Couldn't find any documentation about Qrel and run score range

AmitPoonia commented 9 months ago

Hi,

In the current api documentation I see some examples of how to structure qrel and run dicts, but there is no detail about what should be the range of qrel relevance score, I assume its 0 for non-relevant cases and 1 or more for graded relevance, but is there a upper limit to integer value?

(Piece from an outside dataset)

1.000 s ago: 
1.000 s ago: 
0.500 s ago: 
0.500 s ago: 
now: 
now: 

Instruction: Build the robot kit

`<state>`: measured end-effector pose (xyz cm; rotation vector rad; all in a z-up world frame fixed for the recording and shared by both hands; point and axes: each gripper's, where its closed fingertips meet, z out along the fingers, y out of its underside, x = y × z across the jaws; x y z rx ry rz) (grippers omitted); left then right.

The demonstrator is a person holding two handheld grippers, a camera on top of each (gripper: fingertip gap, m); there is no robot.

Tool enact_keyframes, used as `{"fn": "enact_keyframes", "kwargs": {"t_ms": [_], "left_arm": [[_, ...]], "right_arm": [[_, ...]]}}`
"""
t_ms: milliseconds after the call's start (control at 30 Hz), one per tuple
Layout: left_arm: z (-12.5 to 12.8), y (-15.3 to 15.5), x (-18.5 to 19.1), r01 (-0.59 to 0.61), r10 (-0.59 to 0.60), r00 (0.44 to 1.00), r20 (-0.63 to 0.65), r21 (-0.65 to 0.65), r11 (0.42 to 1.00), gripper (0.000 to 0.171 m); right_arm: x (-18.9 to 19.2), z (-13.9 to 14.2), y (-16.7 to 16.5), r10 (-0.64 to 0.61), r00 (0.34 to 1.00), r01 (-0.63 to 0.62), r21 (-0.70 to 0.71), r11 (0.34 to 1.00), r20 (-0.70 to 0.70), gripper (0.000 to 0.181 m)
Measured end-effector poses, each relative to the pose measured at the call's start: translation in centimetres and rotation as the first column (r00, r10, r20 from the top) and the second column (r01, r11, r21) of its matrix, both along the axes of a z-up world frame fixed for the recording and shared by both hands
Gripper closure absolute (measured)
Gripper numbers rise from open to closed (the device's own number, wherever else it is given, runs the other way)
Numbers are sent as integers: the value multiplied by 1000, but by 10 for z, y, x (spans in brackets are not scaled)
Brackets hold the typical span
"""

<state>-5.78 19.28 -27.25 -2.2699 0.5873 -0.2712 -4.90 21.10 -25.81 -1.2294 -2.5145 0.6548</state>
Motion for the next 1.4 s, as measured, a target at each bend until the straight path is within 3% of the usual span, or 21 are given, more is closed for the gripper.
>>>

Similarly, for run score which is a float type, I assume the range is 0.0 to 1.0?

Thank you.

AmenRa commented 9 months ago

Hi and thanks for your question.

qrels scores can be any integer, positive or negative. All the implemented metrics but bpref only considers relevant documents, i.e. discard all qrels < 1. You can change this threshold by adding -ln (n is a parameter) to a metric name when using evaluate and compare methods (e.g., recall-l2 means that all qrels < 2 are considered as non-relevant when computing the recall score). All the implemented metrics but DCG and nDCG consider relevance to be binary, i.e., graded scores are not taken into account.

run scores can be any float, positive or negative. They are used only for sorting as they are model-dependent.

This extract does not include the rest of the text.